WORK INSTRUCTION> Read the material below and tally how many lines hold the word "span", giving the number and nothing else.

GIVEN DATA>

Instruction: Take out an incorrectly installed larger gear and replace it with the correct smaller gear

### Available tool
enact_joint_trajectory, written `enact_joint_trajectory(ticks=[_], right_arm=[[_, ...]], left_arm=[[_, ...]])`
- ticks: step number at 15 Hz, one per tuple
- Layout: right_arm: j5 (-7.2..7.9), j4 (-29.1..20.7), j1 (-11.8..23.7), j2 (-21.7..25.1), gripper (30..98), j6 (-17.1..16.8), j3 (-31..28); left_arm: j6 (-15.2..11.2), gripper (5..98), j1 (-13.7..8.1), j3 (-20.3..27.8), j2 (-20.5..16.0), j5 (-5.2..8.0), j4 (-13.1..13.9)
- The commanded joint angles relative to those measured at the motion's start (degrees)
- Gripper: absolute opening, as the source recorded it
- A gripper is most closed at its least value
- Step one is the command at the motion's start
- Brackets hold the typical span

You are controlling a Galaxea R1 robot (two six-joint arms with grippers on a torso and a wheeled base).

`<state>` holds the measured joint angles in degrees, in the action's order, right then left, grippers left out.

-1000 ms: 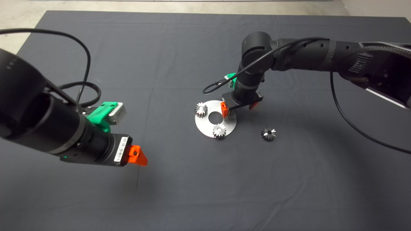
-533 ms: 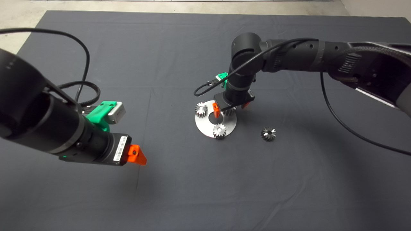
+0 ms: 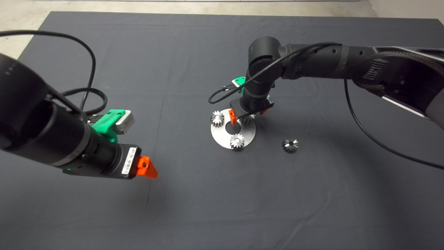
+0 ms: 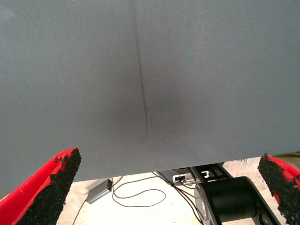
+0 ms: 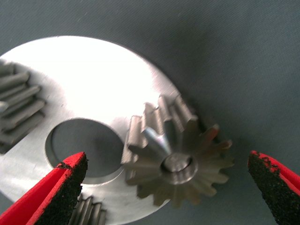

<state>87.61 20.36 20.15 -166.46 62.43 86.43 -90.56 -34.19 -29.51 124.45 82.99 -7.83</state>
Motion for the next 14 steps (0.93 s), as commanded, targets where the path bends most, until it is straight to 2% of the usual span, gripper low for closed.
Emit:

RESPONSE> 2